### AVAILABLE DATA

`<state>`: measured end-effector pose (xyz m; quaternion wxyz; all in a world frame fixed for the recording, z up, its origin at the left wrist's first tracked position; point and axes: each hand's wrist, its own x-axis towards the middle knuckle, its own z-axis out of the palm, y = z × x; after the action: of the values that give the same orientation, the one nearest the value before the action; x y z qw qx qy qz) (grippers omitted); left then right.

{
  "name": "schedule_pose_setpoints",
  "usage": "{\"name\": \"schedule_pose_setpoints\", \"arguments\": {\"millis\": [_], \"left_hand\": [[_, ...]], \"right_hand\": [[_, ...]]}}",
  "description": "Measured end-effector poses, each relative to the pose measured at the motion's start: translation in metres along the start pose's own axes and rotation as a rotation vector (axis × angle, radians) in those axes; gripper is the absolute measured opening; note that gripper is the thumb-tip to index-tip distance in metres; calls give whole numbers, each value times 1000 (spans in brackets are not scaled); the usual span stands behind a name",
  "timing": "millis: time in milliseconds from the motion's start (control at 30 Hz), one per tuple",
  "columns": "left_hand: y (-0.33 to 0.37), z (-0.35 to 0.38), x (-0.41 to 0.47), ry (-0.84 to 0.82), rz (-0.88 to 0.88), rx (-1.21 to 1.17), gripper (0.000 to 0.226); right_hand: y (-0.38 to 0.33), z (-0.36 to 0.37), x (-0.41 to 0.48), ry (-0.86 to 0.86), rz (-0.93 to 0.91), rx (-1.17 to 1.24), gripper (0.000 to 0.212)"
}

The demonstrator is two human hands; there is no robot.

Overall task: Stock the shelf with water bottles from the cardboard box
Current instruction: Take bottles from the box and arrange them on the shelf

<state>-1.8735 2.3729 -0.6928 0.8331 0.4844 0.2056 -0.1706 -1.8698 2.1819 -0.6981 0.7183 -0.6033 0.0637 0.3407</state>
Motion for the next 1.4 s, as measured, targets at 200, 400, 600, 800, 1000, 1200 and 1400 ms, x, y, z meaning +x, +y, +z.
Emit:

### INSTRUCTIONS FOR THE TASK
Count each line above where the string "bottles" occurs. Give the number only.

### ANSWER
2